A história da Ala Tamoio está ligada fundamentalmente ao nome de Celso Oliveira. Ele foi um folião apaixonado do Cacique de Ramos desde os 17 anos, pelo qual desfilou durante 46 anos. Celso começou no “tempo da napa” e a partir de 2001 se integrou à Ala Apache. Em 2006, junto com outros companheiros dessa Ala abriu a dissidência que deu origem à Ala Guerreiros. Já no ano de 2009, Celso resolveu fundar uma ala própria, empreitada na qual teve o apoio de Flávio Wyatt, seu vizinho de prédio, inserido no Cacique pelo próprio amigo em 1999. Flavinho foi o responsável pela escolha do nome do novo grupo. Pesquisando na internet, descobriu o termo Tamoio, que designa a junção das nações tupi que se aliaram aos franceses para guerrear com os portugueses na Baía da Guanabara, no século XVI, nos primórdios da cidade do Rio de Janeiro. Flavio acreditava que a história do passado inspiraria força e união. Vencendo a resistência de Celso, presidente da nascente ala, conseguiu batizar o grupo com aquele nome.

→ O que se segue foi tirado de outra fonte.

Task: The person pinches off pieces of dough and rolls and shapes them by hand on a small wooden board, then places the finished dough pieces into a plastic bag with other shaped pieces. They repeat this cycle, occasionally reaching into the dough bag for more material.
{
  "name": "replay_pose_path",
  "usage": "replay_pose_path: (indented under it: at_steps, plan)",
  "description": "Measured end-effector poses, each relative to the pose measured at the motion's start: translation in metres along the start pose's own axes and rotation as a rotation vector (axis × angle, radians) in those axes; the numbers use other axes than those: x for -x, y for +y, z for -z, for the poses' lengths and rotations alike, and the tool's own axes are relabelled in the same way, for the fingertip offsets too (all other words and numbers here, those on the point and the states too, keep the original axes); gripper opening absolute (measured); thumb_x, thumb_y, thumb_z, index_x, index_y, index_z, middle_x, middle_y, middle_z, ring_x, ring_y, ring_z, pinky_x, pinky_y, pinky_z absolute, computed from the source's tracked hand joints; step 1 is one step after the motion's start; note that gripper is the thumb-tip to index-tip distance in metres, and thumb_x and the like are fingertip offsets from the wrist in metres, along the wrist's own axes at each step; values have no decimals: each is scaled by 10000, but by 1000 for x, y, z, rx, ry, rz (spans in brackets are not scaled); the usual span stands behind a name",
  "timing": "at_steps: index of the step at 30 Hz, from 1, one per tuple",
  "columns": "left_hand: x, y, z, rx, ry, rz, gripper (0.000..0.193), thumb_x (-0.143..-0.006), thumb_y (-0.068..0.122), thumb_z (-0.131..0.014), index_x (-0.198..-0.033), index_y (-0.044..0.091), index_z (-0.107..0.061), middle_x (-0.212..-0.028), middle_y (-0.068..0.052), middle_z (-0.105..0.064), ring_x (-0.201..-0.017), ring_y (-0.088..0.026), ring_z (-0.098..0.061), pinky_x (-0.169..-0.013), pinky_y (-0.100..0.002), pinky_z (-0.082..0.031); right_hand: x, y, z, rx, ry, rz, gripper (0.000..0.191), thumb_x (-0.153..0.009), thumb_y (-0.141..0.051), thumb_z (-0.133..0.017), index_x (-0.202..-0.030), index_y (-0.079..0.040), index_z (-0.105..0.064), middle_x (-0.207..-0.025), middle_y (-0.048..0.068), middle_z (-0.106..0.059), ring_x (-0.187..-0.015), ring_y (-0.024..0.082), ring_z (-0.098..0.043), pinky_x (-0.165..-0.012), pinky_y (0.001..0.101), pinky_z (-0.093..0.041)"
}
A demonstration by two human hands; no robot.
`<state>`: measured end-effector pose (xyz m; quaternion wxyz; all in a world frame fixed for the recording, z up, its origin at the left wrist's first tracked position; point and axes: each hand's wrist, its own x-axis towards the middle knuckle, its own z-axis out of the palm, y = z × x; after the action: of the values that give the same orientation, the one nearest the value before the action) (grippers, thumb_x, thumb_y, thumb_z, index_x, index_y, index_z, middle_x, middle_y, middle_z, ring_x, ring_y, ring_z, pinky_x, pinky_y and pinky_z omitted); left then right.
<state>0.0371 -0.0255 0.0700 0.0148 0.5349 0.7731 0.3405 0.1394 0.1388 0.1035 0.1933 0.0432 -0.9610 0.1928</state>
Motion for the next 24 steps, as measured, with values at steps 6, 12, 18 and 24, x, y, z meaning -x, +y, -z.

O grupo desfilou inicialmente com 13 componentes e tem como local de origem o bairro de Vista Alegre. Celso confeccionava, de modo artesanal, todas as fantasias em cetim e silk-screen. Posteriormente, passaram a ser encomendadas a uma costureira do bairro. No entanto, os cocares sempre foram sua responsabilidade. Aos poucos, o grupo conseguiu a adesão de novos integrantes, sempre orbitando ao redor do “paizão” Celso. Os mais próximos enfatizam a personalidade cativante e amorosa do presidente, mas também sua teimosia em igual medida, o que muitas vezes gerava discordâncias entre o núcleo que conduzia a ala. Eles indicam a entrega demasiada de Celso à Tamoio, a ponto de fazer empréstimos para doar fantasias a integrantes que não podiam comprá-las. A partir de 2015, ele enfrentou sérios problemas de saúde que eventualmente o deixaram hospitalizado. O grupo salienta o papel de Luciene Areosa na manutenção dos trabalhos da Tamoio em um desses períodos de ausência. Mesmo passando por amputações e usando cadeira de rodas, ele nunca deixou de comparecer à roda de samba do Cacique e aos desfiles, até o seu falecimento em 1º de junho de 2020.
O símbolo usado pela Ala Tamoio durante anos foi um coração com o nome da ala em seu interior. Segundo os integrantes, simbolizava o que Celso queria transmitir para seus companheiros: amor acima de tudo. Após 2020, um novo símbolo foi introduzido pelo presidente Flávio: uma cabana estilizada, inspirada em nações indígenas norte-americanas. Segundo ele, a opção não tem qualquer objetivo de apagar as raízes do grupo, apenas trazer nova inspiração em virtude da sentida ausência de Celso Oliveira. Em 2020, desfilaram com cerca de 80 componentes.